Geometric Data of the Aircraft: this includes the dimensions of the aircraft such as its length, wingspan, height, and overall shape. In addition, the surface materials for the absorption of radar waves, and the panel configuration are critical aspects that affect the RCS.
Data on Stealth Features: this covers the design features (e.g., edge alignment, RAM coating, cooling techniques) and operational profiles (e.g., typical flights and angles that the aircraft operates) that play important roles in the performance of the RCS.
Radar Characteristics:
-
Radar frequencies that interact differently with the aircraft’s surface. Higher frequencies (shorter wavelengths) are more sensitive to smaller details on the aircraft’s surface, while lower frequencies (longer wavelengths) interact more with the overall shape.
-
Polarisation of the radar signal (vertical, horizontal, or circular) can affect how the radar waves interact with the aircraft.

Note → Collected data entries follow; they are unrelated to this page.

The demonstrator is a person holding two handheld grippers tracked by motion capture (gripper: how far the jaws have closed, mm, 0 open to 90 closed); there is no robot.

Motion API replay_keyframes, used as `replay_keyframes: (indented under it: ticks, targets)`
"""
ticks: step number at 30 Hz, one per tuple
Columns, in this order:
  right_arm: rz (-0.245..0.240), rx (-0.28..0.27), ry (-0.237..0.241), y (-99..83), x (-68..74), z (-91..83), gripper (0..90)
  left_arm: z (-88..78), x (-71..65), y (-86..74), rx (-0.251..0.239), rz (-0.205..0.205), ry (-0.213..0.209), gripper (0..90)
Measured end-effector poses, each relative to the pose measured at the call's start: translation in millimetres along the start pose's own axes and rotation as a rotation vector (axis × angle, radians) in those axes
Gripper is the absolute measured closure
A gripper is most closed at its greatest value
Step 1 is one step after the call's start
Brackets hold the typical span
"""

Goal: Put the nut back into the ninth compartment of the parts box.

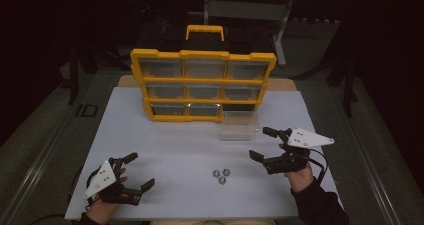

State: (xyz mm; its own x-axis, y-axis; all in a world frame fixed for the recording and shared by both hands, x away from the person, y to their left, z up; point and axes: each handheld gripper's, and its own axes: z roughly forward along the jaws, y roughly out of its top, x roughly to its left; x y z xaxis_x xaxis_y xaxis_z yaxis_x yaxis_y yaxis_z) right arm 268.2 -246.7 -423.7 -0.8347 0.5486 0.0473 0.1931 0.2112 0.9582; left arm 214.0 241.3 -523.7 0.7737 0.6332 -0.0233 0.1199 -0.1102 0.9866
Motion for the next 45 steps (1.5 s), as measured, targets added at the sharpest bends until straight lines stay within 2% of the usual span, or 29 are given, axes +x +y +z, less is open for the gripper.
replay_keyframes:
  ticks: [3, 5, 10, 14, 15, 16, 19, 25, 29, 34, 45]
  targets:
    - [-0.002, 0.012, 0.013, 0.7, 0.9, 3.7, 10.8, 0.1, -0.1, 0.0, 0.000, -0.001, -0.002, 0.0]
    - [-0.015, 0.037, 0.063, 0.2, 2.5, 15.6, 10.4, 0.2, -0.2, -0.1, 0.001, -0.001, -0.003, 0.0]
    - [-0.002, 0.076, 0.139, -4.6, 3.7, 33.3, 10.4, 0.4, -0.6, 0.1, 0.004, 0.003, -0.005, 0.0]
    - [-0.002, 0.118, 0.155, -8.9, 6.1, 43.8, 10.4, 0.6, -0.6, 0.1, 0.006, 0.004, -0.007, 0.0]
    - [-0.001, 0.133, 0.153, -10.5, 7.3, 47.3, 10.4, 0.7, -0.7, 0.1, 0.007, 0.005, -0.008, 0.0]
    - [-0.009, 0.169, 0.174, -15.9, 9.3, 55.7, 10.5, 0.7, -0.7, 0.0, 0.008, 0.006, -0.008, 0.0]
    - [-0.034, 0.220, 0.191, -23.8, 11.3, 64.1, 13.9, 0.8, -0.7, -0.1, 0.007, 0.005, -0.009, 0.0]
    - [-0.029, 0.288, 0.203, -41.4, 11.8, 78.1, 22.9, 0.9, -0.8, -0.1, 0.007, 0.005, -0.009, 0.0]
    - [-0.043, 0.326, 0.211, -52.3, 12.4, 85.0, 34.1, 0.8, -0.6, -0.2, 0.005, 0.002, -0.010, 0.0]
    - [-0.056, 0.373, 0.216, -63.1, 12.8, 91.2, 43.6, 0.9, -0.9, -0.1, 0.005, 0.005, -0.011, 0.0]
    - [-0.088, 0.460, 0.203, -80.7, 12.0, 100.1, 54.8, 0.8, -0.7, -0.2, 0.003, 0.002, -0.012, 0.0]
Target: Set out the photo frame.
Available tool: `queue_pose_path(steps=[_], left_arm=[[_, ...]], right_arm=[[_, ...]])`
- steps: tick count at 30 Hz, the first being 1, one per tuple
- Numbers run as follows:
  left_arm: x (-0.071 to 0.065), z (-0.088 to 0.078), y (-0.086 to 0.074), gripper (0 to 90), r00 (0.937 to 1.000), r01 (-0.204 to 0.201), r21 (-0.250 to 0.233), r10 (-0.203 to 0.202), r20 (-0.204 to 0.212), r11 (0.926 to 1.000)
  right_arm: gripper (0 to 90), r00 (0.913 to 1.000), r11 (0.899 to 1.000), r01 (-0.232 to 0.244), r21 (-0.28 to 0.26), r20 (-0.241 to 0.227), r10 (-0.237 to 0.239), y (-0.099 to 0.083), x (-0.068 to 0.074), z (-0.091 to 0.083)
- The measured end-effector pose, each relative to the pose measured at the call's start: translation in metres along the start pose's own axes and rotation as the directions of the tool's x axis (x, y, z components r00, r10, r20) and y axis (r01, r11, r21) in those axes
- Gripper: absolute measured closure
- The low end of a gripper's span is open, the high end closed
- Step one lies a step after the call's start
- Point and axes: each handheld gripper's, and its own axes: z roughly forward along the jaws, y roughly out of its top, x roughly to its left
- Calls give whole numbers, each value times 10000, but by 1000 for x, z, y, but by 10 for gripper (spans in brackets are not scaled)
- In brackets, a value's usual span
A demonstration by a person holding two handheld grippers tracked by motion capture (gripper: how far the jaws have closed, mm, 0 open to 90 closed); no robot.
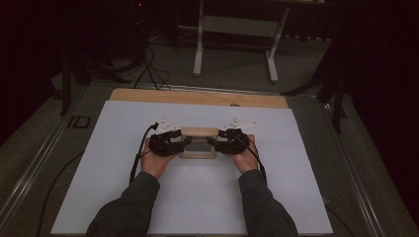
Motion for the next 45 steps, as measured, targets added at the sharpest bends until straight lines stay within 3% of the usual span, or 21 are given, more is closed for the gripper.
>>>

The RCS can vary depending on the polarisation of the incoming radar signal.
-
Incident Angle where the radar waves hit the aircraft is critical. RCS is highly dependent on the aspect angle, and the orientation of the aircraft relative to the radar source.
Environmental Conditions: include both atmospheric conditions (e.g., humidity, temperature and pressure) and background noise which can reduce the radar signal strength and/or the radar readings.
Radar Cross-section Data: such as monostatic and bistatic RCS. Here, the monostatic RCS is a measurement taken when the radar transmitter and receiver are at the same location. It is the most common method and provides a direct measure of how much energy is reflected back to the radar source. On the other hand, the bistatic RCS is the measurement taken when the radar transmitter and receiver are at different locations. These data help in understanding how radar waves are scattered in different directions, not just back towards the radar source.
Computational Simulations:
-
Electromagnetic Modelling to predict the RCS, electromagnetic modelling techniques like the Method of Moments (MoM), Finite Element Method (FEM), or Finite Difference Time Domain (FDTD) are used. These simulations require detailed geometric and material data of the aircraft.
-
Simulation Parameters such as frequency range, incident angles, and polarisation settings, which need to align with the actual measurement conditions.
Historical RCS Data: which consists of data from previous tests or from similar aircraft models used for comparison. This helps to understand the effectiveness of the stealth features and identify areas for improvement.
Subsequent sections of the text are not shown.